Segment Open

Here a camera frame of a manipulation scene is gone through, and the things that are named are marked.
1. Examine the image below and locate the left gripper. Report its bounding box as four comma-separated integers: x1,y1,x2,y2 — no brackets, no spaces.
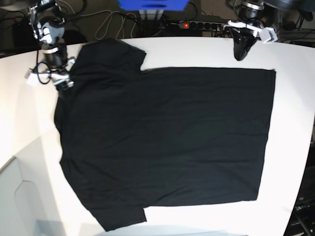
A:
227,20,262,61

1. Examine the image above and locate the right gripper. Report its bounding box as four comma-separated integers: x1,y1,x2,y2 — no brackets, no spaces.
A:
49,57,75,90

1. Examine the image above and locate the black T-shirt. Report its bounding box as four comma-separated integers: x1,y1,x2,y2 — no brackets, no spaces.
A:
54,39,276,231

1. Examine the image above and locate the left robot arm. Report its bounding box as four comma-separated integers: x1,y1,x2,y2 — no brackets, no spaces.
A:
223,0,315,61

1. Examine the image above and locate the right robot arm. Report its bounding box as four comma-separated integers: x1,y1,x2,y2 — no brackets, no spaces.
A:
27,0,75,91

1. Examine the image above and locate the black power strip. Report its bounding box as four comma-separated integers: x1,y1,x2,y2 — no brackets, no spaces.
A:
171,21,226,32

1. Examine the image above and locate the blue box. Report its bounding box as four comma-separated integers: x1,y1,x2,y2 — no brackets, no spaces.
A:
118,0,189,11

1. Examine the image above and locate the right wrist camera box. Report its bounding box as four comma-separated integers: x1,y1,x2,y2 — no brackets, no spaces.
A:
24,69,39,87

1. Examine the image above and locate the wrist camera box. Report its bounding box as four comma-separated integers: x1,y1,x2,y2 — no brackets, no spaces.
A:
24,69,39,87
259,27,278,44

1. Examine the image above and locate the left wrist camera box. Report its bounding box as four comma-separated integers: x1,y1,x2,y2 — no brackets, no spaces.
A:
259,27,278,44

Segment Closed
Segment Open

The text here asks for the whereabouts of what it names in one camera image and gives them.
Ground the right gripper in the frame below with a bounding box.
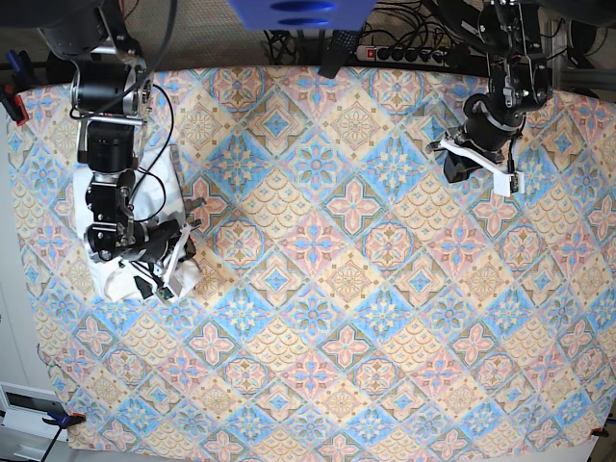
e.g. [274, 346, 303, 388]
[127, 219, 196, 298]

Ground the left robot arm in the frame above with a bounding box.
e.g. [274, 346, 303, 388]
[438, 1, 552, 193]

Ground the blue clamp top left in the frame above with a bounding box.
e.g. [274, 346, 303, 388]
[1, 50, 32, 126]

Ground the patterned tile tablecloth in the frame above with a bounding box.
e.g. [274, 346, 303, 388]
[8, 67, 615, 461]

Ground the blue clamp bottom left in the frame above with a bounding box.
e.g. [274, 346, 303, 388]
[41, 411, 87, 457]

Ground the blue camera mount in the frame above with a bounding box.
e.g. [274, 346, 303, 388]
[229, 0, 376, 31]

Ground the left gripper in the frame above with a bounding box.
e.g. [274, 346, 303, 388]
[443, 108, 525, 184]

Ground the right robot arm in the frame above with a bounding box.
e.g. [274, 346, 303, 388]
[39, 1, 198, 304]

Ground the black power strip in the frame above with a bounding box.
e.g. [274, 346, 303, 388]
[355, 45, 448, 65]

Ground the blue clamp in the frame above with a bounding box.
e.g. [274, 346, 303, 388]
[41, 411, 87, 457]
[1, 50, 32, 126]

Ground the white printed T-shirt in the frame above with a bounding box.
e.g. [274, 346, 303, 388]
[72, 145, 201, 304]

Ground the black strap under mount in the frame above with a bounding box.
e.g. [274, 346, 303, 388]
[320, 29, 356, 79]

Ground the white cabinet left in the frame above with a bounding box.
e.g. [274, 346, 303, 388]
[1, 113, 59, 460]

Segment Closed
Segment Open

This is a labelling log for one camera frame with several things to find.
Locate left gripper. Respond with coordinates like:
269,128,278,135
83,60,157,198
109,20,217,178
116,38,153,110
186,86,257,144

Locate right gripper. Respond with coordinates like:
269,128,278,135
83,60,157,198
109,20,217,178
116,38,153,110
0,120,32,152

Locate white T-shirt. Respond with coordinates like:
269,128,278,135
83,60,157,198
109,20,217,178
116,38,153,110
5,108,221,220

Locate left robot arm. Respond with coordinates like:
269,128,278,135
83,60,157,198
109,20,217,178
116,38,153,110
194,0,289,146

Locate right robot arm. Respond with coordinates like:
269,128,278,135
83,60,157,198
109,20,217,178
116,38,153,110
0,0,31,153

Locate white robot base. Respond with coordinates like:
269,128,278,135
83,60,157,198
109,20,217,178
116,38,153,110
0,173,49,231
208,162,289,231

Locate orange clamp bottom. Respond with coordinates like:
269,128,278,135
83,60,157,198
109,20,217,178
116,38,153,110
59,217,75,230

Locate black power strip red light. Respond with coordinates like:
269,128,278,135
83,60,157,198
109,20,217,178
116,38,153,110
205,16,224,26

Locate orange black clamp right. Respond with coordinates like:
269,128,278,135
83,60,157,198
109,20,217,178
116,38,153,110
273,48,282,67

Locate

Segment Closed

* WHAT YOU WILL DO
For this exercise, copy each line from the listing above that has the word "robot".

* ANSWER BELOW
1. Examine the image above and locate the left robot arm. Report its bounding box as four comma-separated integers: x1,y1,x2,y2 — no brackets, no spaces.
1. Examine the image above and locate the right robot arm. Report its bounding box as four comma-separated integers: x1,y1,x2,y2 — no brackets, no spaces.
Ground the left robot arm in the frame above with a bounding box.
Ground the right robot arm in the frame above with a bounding box.
Locate left robot arm. Respond with coordinates like:
Locate right robot arm. Respond with coordinates like:
Locate white robot base. Respond with coordinates like:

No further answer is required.